What to do
The reply must consist of one number: how many lines of the data include the word "white".

Dataset entries
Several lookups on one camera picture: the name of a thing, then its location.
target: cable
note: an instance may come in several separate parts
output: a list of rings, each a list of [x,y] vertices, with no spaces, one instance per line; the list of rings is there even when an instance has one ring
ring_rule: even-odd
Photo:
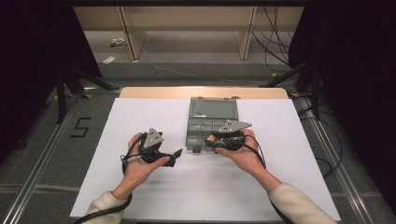
[[[134,146],[135,146],[143,137],[145,137],[145,135],[144,135],[144,134],[141,134],[136,140],[134,140],[134,142],[132,143],[132,145],[129,147],[126,156],[121,156],[121,160],[122,160],[122,161],[126,161],[126,160],[128,160],[128,158],[131,158],[132,156],[136,156],[136,155],[130,155],[130,154],[131,154],[132,150],[134,149]],[[123,174],[125,174],[126,165],[127,165],[127,164],[125,164],[125,163],[122,164],[122,173],[123,173]],[[91,219],[93,219],[93,218],[96,218],[96,217],[101,217],[101,216],[105,216],[105,215],[108,215],[108,214],[117,213],[117,212],[119,212],[119,211],[122,211],[122,210],[124,210],[126,207],[128,207],[129,204],[131,203],[131,200],[132,200],[132,197],[133,197],[132,195],[133,195],[133,194],[131,193],[131,194],[128,196],[128,199],[127,199],[127,201],[126,201],[124,204],[122,204],[122,205],[120,205],[120,206],[117,206],[117,207],[107,208],[107,209],[104,209],[104,210],[100,210],[100,211],[97,211],[97,212],[88,214],[88,215],[85,216],[85,217],[79,218],[74,224],[84,223],[84,222],[86,222],[86,221],[88,221],[88,220],[91,220]]]
[[[141,48],[142,48],[142,50],[145,53],[147,53],[146,50],[143,47],[141,47]],[[170,72],[170,73],[173,73],[175,75],[184,76],[184,77],[196,77],[196,78],[205,79],[205,80],[214,80],[215,79],[215,80],[228,81],[228,82],[250,82],[250,83],[256,83],[256,84],[260,84],[260,85],[268,84],[268,83],[264,83],[264,82],[253,81],[253,80],[232,80],[232,79],[225,79],[225,78],[199,77],[199,76],[192,75],[192,74],[175,72],[175,71],[173,71],[171,69],[167,69],[167,68],[160,68],[160,67],[157,67],[156,65],[154,65],[153,62],[149,62],[149,63],[151,64],[151,66],[153,66],[155,69],[157,69],[159,71]]]
[[[330,167],[329,172],[326,173],[325,175],[323,175],[323,178],[325,178],[326,176],[328,176],[328,175],[332,172],[332,170],[333,170],[332,164],[331,164],[329,161],[326,161],[325,159],[322,159],[322,158],[320,158],[320,157],[315,157],[315,159],[317,159],[318,161],[324,161],[326,164],[329,165],[329,167]]]
[[[268,41],[270,41],[271,42],[271,44],[275,44],[275,45],[281,45],[279,42],[275,42],[274,40],[271,40],[271,39],[269,39],[267,36],[265,36],[265,34],[263,34],[262,33],[262,31],[260,31],[260,33],[262,34],[262,37],[264,37],[266,40],[268,40]]]
[[[270,53],[272,56],[274,56],[275,58],[277,58],[278,60],[280,60],[282,63],[284,64],[288,64],[286,61],[283,61],[281,58],[277,57],[271,50],[268,49],[268,47],[265,47],[264,44],[259,40],[259,38],[257,38],[257,36],[254,34],[254,32],[252,32],[254,38],[257,40],[257,42],[259,43],[259,45],[265,49],[265,52]]]
[[[305,119],[314,119],[314,120],[316,120],[315,118],[311,118],[311,117],[308,117],[308,118],[303,118],[303,119],[300,119],[300,120],[305,120]],[[328,123],[327,121],[325,121],[325,120],[323,120],[323,119],[321,119],[321,120],[317,120],[317,122],[323,122],[323,123],[325,123],[327,126],[329,126],[331,129],[332,129],[332,131],[334,132],[334,134],[335,134],[335,136],[336,136],[336,138],[337,138],[337,140],[338,140],[338,142],[339,142],[339,144],[340,144],[340,153],[339,153],[339,159],[338,159],[338,162],[335,164],[335,166],[330,170],[330,172],[329,173],[327,173],[326,175],[324,175],[323,176],[323,178],[326,178],[328,175],[330,175],[330,174],[332,174],[334,171],[335,171],[335,169],[337,169],[338,168],[338,166],[340,165],[340,163],[341,163],[341,160],[342,160],[342,158],[343,158],[343,143],[342,143],[342,141],[341,141],[341,137],[338,135],[338,133],[337,133],[337,131],[334,129],[334,127],[330,124],[330,123]]]
[[[268,18],[268,21],[270,22],[271,27],[273,28],[273,31],[272,31],[272,33],[271,33],[270,38],[272,38],[272,34],[273,34],[273,33],[276,34],[276,38],[277,38],[277,41],[278,41],[278,43],[279,43],[279,49],[280,49],[280,51],[281,51],[283,57],[284,57],[285,60],[287,61],[288,59],[287,59],[287,57],[285,56],[285,54],[284,54],[284,52],[283,52],[283,50],[282,50],[282,48],[281,48],[281,45],[283,45],[283,42],[282,42],[282,40],[279,38],[279,35],[278,35],[278,33],[277,33],[277,12],[278,12],[278,7],[274,7],[274,13],[275,13],[275,14],[274,14],[274,23],[272,23],[272,20],[271,20],[270,16],[268,15],[267,9],[266,9],[265,7],[263,7],[263,8],[264,8],[265,15],[266,15],[267,18]]]
[[[251,135],[245,135],[245,136],[250,136],[251,138],[253,138],[253,139],[257,142],[256,138],[254,138],[253,136],[251,136]],[[263,166],[265,169],[267,168],[267,166],[265,165],[264,156],[261,157],[260,154],[259,154],[259,152],[258,152],[256,149],[254,149],[253,147],[251,147],[251,146],[249,146],[249,145],[247,145],[247,144],[245,144],[245,143],[239,142],[239,141],[237,141],[236,143],[238,143],[238,144],[241,145],[241,146],[246,147],[247,149],[249,149],[250,151],[252,151],[254,154],[256,154],[256,156],[259,158],[260,162],[262,163],[262,166]]]

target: white sleeve
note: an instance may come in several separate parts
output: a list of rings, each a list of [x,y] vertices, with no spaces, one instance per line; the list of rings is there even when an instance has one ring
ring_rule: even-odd
[[[303,192],[289,184],[280,184],[268,193],[274,206],[293,223],[335,223]]]
[[[100,210],[104,210],[107,208],[117,207],[117,206],[123,205],[125,202],[126,202],[126,200],[121,201],[121,200],[116,199],[111,194],[111,191],[106,191],[98,199],[91,202],[91,205],[88,208],[86,215],[100,211]],[[84,224],[105,224],[105,223],[106,224],[116,224],[116,223],[120,223],[122,220],[123,212],[124,211],[122,210],[117,213],[112,213],[112,214],[104,215],[101,217],[95,217],[91,220],[84,222]]]

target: black cable
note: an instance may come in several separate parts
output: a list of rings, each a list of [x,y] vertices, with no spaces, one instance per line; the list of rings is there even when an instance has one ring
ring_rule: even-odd
[[[306,112],[306,111],[309,111],[309,110],[311,110],[312,109],[312,106],[306,106],[306,107],[304,107],[303,109],[301,109],[301,110],[299,110],[298,112],[297,112],[297,114],[298,114],[298,117],[300,117],[304,112]]]
[[[281,58],[279,58],[278,56],[276,56],[271,50],[268,49],[268,46],[265,47],[264,44],[259,40],[259,38],[257,38],[257,36],[252,32],[254,38],[257,40],[257,42],[259,43],[259,45],[265,50],[265,52],[268,52],[269,54],[271,54],[272,56],[274,56],[275,58],[277,58],[278,60],[280,60],[282,63],[284,64],[288,64],[287,62],[283,61]]]
[[[323,175],[323,178],[325,178],[327,175],[329,175],[332,172],[332,170],[333,170],[332,164],[329,161],[326,161],[325,159],[322,159],[321,157],[315,157],[315,159],[317,159],[318,161],[323,161],[323,162],[325,162],[326,164],[329,165],[329,167],[330,167],[329,172],[326,173],[325,175]]]
[[[272,33],[271,33],[271,36],[270,36],[270,39],[272,38],[273,33],[275,33],[278,43],[279,43],[279,42],[282,43],[282,44],[279,43],[280,52],[282,53],[283,57],[284,57],[285,60],[287,61],[288,59],[287,59],[287,57],[285,56],[285,54],[284,54],[284,52],[283,52],[283,50],[282,50],[282,48],[281,48],[281,45],[283,45],[283,42],[282,42],[282,40],[279,38],[279,35],[278,35],[278,33],[277,33],[277,27],[276,27],[276,23],[277,23],[277,11],[278,11],[277,7],[275,7],[274,10],[275,10],[275,17],[274,17],[274,23],[272,23],[272,20],[271,20],[270,16],[268,15],[268,12],[267,12],[266,8],[264,7],[265,15],[267,16],[268,21],[270,22],[271,27],[272,27],[272,29],[273,29],[273,31],[272,31]]]
[[[246,147],[247,149],[249,149],[250,151],[252,151],[254,154],[256,154],[256,156],[259,158],[260,162],[262,163],[262,166],[263,166],[265,169],[267,168],[267,166],[265,165],[265,160],[264,160],[264,158],[262,158],[262,157],[260,156],[259,152],[258,152],[256,149],[254,149],[253,147],[251,147],[251,146],[249,146],[249,145],[247,145],[247,144],[245,144],[245,143],[239,142],[239,141],[237,141],[236,143],[238,143],[238,144],[241,145],[241,146]]]
[[[144,134],[141,134],[136,140],[134,140],[134,142],[132,143],[132,145],[129,147],[126,156],[121,156],[121,160],[122,160],[122,161],[127,161],[129,158],[131,158],[131,157],[133,157],[133,156],[138,156],[138,155],[139,155],[139,154],[134,154],[134,155],[130,155],[130,154],[131,154],[132,150],[134,149],[134,146],[135,146],[143,137],[146,137],[146,136],[145,136]],[[127,164],[125,164],[125,163],[122,164],[122,173],[123,173],[123,174],[125,174],[126,165],[127,165]],[[104,209],[104,210],[100,210],[100,211],[97,211],[97,212],[88,214],[88,215],[85,216],[85,217],[79,218],[79,219],[75,222],[75,224],[84,223],[84,222],[86,222],[86,221],[88,221],[88,220],[91,220],[91,219],[93,219],[93,218],[96,218],[96,217],[101,217],[101,216],[105,216],[105,215],[108,215],[108,214],[117,213],[117,212],[119,212],[119,211],[124,210],[124,209],[127,208],[127,207],[129,206],[129,204],[131,203],[131,200],[132,200],[132,197],[133,197],[132,195],[133,195],[133,194],[131,193],[131,194],[128,196],[128,199],[127,199],[127,201],[126,201],[124,204],[122,204],[122,205],[120,205],[120,206],[117,206],[117,207],[107,208],[107,209]]]
[[[275,17],[274,17],[274,29],[275,29],[275,34],[276,34],[276,38],[277,38],[277,42],[278,43],[280,43],[279,44],[279,48],[280,48],[280,51],[282,52],[282,54],[283,54],[283,51],[282,51],[282,48],[281,48],[281,46],[283,46],[283,50],[285,50],[285,52],[289,55],[289,52],[286,50],[286,48],[284,47],[285,45],[283,44],[283,41],[282,41],[282,39],[279,37],[279,34],[278,34],[278,32],[277,32],[277,12],[279,11],[279,7],[275,7],[274,8],[274,15],[275,15]],[[288,58],[285,56],[285,54],[283,54],[283,57],[285,58],[285,60],[288,62]]]
[[[271,42],[271,44],[275,44],[275,45],[281,45],[279,42],[275,42],[274,40],[269,39],[265,34],[262,33],[262,31],[260,31],[260,33],[262,34],[262,37],[264,37],[267,41]],[[283,48],[290,48],[287,45],[282,45]]]
[[[315,118],[311,118],[311,117],[303,118],[303,119],[300,119],[300,120],[305,120],[305,119],[314,119],[314,120],[316,120]],[[328,123],[327,121],[325,121],[323,119],[321,119],[319,122],[325,123],[327,126],[329,126],[332,129],[332,131],[334,132],[334,134],[335,134],[335,136],[336,136],[336,138],[337,138],[337,140],[338,140],[338,142],[340,144],[340,153],[338,155],[338,157],[339,157],[338,162],[335,164],[335,166],[332,168],[332,170],[330,170],[329,173],[327,173],[326,175],[323,176],[323,178],[326,178],[328,175],[332,174],[338,168],[338,166],[340,165],[341,160],[343,159],[343,151],[344,150],[343,150],[343,143],[341,141],[341,137],[338,135],[338,133],[334,129],[334,127],[330,123]]]

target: person's left hand
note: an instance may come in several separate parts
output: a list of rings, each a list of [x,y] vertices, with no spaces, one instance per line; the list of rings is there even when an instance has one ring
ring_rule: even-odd
[[[141,134],[142,133],[137,133],[129,141],[128,148],[132,146],[134,141]],[[130,155],[138,155],[138,154],[139,154],[139,144],[136,144],[134,145],[134,148],[132,149]],[[143,184],[155,169],[165,165],[169,161],[169,159],[170,159],[169,157],[162,157],[153,163],[146,163],[141,158],[134,161],[130,161],[127,164],[124,178],[121,180],[120,184],[112,191],[113,196],[120,200],[126,200],[134,189],[136,189],[139,185]]]

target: white paper sheet
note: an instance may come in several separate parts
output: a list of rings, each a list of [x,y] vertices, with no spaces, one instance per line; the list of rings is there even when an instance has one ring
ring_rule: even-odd
[[[305,192],[335,220],[332,197],[291,100],[237,100],[239,120],[250,122],[268,170]],[[116,99],[71,217],[122,179],[120,155],[130,138],[153,127],[163,132],[161,152],[183,148],[175,167],[161,167],[134,191],[124,218],[166,222],[270,222],[281,220],[265,191],[232,161],[185,148],[189,99]]]

Response to this exercise
2